50代、60代で定年退職や早期退職などで介護業界に転職しを検討されている方も多いと思います。
私は大手メーカーを早期退職し、複数の法人で、のべ十数年間、大型施設の責任者を経験しました。
介護業界には生え抜きの方も多く、転職組は門外漢でもあります。
他業種からの転身でも、品質管理経験があれば、その経験は生かせます。
品質管理の基本は「正確な仕事をするチームを創る」ことにあります。
介護現場は個々の技量に依存しています。
その技量のエッセンスを標準化します。
そしてだれでも最低限のレベルの仕事ができるようにします。
すると顧客満足度は向上し、介護事故は減少します。
品質管理は介護現場のリスクマネジメントに直結する
介護サービスに事故はつきものです。
介護事故が起これば、安心安全への脅威、賠償問題、利用者本人や家族との信頼関係、地域の信頼、時間的損失、行政報告、緊急監査、改善報告など、マイナス作用は計り知れません。
しかしながら、事故隠しは厳禁です。
行政に内部通報されると、責任者個人の責任も問われます。
50代、60代になって個人責任を問われるようなリスクは負えません。
介護施設ではリスクマネジメント(危機管理)に取り組んでいます。
リスクマネジメント委員会を定期的に開催しています。
もし取り組んでいなければ、その取り組みからはじめてください。
リスクマネジメント委員会に出席すれば、品質管理経験の活かし方が見えてきます。
経験を活かして提言、指導してください。
ヒヤリハットを減らす
事故防止のためにはヒヤリハットを減らします。
なぜヒヤリハットを減らすのか。
300件のヒヤリハットを無くしたら、大事故が1件防げます。
ハインリッヒの法則※(1:29:300の法則)を説明すると出席者も納得します。
また、介護事故はゼロにはできない、というのは事実ではあります。
介護事故を減らす努力をする、という方針をアピールしてください。
※ ハインリッヒの法則
1 件の大きな災害・事故の裏には、29 件の軽微な災害・事故、300 件のヒヤリ・ハットがあるとされています。
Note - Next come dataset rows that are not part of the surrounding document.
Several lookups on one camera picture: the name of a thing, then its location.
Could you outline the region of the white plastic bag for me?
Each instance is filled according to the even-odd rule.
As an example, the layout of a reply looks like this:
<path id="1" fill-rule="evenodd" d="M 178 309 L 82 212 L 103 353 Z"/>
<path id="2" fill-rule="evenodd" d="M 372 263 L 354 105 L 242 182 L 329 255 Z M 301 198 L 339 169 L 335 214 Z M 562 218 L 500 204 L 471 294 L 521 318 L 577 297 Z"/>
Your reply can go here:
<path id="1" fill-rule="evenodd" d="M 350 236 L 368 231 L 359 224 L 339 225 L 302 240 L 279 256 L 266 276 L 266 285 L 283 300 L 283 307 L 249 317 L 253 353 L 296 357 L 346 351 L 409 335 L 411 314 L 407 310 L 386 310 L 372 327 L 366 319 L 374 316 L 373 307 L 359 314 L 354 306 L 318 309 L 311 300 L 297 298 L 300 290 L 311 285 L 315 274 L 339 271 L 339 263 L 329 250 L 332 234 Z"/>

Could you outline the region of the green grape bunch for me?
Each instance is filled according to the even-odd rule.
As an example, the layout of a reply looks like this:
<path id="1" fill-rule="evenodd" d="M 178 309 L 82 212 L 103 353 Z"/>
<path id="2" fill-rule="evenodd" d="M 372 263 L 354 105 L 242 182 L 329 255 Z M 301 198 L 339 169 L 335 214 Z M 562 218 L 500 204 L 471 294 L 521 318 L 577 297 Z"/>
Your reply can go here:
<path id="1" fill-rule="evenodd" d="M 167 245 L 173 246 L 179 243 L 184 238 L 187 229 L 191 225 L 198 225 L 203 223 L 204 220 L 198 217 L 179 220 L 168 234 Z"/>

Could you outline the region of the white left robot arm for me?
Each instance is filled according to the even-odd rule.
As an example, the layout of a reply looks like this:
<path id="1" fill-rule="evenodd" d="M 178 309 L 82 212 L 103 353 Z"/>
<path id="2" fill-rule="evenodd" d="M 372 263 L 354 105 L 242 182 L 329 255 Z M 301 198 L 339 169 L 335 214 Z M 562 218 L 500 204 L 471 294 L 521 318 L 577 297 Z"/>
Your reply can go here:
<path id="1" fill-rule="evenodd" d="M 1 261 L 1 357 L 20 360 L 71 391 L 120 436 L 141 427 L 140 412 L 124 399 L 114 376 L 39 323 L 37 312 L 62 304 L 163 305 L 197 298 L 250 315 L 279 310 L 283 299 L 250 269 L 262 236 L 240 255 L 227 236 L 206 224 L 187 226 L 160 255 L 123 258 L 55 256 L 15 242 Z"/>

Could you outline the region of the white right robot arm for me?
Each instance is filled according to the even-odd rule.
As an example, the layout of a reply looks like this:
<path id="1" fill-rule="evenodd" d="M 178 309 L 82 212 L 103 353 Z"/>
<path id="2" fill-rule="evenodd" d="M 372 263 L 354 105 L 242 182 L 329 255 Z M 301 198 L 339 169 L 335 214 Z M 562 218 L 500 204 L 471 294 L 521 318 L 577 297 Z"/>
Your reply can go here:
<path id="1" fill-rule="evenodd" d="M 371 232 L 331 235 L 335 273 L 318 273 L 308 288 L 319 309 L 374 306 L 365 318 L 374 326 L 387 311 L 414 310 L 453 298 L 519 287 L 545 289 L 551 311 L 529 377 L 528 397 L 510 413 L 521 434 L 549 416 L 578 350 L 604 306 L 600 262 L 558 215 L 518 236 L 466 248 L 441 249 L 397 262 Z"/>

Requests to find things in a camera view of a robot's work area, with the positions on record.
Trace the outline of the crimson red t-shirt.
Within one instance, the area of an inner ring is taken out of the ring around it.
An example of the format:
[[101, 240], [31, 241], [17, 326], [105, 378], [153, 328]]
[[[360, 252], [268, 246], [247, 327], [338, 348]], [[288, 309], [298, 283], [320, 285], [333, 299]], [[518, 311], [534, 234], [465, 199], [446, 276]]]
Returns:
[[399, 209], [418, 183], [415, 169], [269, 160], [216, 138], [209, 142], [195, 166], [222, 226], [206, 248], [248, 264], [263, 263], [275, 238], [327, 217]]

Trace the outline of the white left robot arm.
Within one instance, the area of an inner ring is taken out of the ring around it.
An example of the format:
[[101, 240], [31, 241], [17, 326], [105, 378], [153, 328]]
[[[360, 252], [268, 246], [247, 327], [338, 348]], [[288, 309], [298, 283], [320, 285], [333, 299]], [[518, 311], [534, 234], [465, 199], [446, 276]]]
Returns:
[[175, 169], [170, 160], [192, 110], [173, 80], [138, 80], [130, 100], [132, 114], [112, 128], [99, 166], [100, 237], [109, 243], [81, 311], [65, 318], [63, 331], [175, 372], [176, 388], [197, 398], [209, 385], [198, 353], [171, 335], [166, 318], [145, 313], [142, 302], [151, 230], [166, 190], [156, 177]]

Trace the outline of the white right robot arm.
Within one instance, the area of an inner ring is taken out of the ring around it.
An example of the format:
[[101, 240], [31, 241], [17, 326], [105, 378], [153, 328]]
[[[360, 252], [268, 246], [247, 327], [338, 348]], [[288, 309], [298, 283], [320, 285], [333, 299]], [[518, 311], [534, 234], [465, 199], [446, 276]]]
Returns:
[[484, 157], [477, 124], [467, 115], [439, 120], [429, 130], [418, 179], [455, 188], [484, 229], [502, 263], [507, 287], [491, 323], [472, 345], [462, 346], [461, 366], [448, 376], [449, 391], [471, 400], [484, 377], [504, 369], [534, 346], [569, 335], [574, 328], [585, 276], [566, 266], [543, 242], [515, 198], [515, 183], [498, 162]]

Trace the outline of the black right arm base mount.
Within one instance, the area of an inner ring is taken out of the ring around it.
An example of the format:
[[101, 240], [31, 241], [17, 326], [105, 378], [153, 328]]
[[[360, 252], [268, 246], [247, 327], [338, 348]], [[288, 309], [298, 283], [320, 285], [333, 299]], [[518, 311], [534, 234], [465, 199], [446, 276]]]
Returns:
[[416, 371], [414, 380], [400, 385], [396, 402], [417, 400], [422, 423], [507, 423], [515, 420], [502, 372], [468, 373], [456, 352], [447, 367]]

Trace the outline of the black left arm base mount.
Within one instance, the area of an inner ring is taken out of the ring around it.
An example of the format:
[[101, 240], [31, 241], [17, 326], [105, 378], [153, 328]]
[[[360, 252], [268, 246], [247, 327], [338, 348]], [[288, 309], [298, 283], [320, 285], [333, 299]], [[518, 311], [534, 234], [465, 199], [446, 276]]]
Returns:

(1:29:300の法則)
隠れている原因を究明する
事故の原因:不注意でした。
事故の対策:これから注意します。
このような事例が少なくありません。
こういう事例は必ず再発します。
再発時も全く同じ原因、対策になります。
これでは同じ事故が繰り返し発生するのも当たり前です。
その裏にある原因を見過ごしているのです。
- 新人だからミスをした、
- ベテランはそういうミスをしない、
- これからは新人に担当させない、
などの対策も現実にあります。
が、このような対策では現場にムリが生じて結局は再発します。
- マニュアルがない、
- 指導していない、
- もともと注意が必要とは知らなかった、
などの背景が隠れているケースが大半です。
介護現場では感覚的な判断に傾きがちです。
品質管理経験を介護事故が減る取り組みに活かしてください。
対策のひな型を提示する
対策の実施も、暫定的な対策のみ実施する傾向もあります。
いつのまにか暫定対策をやらなくなって再発する、というケースも頻発します。
かならず、暫定対策と恒久対策を意識します。
1つの問題に対する対策は2つ以上、複数の対策を実施します。
対策のひな形(例):
- 作業方法を見直す、
- 最適な作業手順を決める、
- リーダーから全員に作業指導を行う、
- マニュアルを整備する、
- マニュアルを回覧する、
- 簡易マニュアルを掲示する、
このように、事故発生のたびに活用できるような「対策のひな形」を提示します。
ひな型に落とし込む習慣ができれば、事故発生件数の低減につながります。
品質管理技法の応用例
フールプルーフの事例
誤薬(薬を間違って違う人に提供してしまう)という事故はあってはならないのです。
が、実際にはよく起こる事故です。
薬袋に記載された名前を読み上げる(呼ぶ)だけでも大きな効果があります。
「Aさん、お薬です」と呼ぶことで自分自身も「あ、この人はBさんだ」と気づきます。
また、呼ばれた側も「わたしはBですよ」と言ってくれます。
手軽なのでルール化して習慣にしてしまいましょう。
これでフールプルーフ対策となって誤薬事故は激減します。
フェイルセーフの事例
転倒を繰り返す利用者の居室にクッションマットを敷きます。
万一転倒があっても重症や骨折が防止できます。
クッションマットはホームセンターなどで手軽に手に入ります。
ご家族に依頼して必要な面積分を持て来てただくようにします。
これもフェールセーフ対策となって転倒による骨折のリスクは大きく低減します。
まとめ
他業種で品質管理の経験があれば基礎知識があります。
事例を知れば、応用が可能だと思います。
介護の現場では、介護ひとすじでリーダーや主任に就任している人が多くいます。
介護に関しては経験が豊富で技量も優れています。
ただ、これまで経験してきた道が違います。
チームで共有できる再発の防止策の策定は、フォローが必要なケースが散見されます。
他職種で品質管理を担当していた方も豊富な経験と技量があります。
介護施設のリスクマネジメント委員会に出席すると自分なりの意見が出てきます。
まずは現場の意見、専門分野での見識を尊重します。
そのうえで自分の意見を親切丁寧に説明すると求心力につながります。
そうすれば組織はまとまり、組織の長としての職務をまっとうできます。